** TASK PROMPT **
Write out the listing below in its entirety, minus the pictures, without changing a word.

*** DATASET CONTENT Section Begins ***

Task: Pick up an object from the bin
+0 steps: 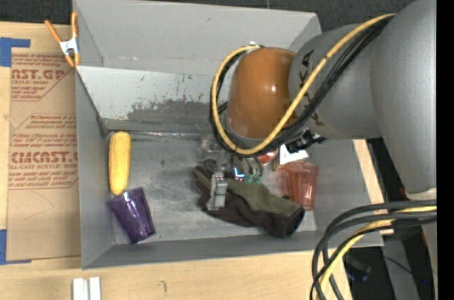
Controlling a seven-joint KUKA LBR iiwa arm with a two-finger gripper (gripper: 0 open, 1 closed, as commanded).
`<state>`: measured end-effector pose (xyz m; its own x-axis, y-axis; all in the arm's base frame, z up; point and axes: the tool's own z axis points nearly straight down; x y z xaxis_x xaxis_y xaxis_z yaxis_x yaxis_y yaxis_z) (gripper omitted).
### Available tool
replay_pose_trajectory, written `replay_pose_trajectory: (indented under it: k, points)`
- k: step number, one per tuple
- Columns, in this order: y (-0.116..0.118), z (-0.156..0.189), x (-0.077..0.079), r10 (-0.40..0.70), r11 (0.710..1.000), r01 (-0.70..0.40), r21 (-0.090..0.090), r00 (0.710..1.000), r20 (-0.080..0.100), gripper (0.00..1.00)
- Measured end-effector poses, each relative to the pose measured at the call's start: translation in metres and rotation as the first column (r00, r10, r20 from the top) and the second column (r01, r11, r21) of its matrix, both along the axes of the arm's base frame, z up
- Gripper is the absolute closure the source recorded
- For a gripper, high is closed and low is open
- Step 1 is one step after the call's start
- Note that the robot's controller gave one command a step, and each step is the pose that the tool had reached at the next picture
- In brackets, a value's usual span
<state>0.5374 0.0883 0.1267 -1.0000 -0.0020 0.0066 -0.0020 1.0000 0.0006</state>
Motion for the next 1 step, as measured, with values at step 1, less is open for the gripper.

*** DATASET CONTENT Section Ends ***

** OUTPUT OF THE TASK **
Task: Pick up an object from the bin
+0 steps: 
Controlling a seven-joint KUKA LBR iiwa arm with a two-finger gripper (gripper: 0 open, 1 closed, as commanded).
`<state>`: measured end-effector pose (xyz m; its own x-axis, y-axis; all in the arm's base frame, z up; point and axes: the tool's own z axis points nearly straight down; x y z xaxis_x xaxis_y xaxis_z yaxis_x yaxis_y yaxis_z) (gripper omitted).
### Available tool
replay_pose_trajectory, written `replay_pose_trajectory: (indented under it: k, points)`
- k: step number, one per tuple
- Columns, in this order: y (-0.116..0.118), z (-0.156..0.189), x (-0.077..0.079), r10 (-0.40..0.70), r11 (0.710..1.000), r01 (-0.70..0.40), r21 (-0.090..0.090), r00 (0.710..1.000), r20 (-0.080..0.100), gripper (0.00..1.00)
- Measured end-effector poses, each relative to the pose measured at the call's start: translation in metres and rotation as the first column (r00, r10, r20 from the top) and the second column (r01, r11, r21) of its matrix, both along the axes of the arm's base frame, z up
- Gripper is the absolute closure the source recorded
- For a gripper, high is closed and low is open
- Step 1 is one step after the call's start
- Note that the robot's controller gave one command a step, and each step is the pose that the tool had reached at the next picture
- In brackets, a value's usual span
<state>0.5374 0.0883 0.1267 -1.0000 -0.0020 0.0066 -0.0020 1.0000 0.0006</state>
Motion for the next 1 step, as measured, with values at step 1, less is open for the gripper.

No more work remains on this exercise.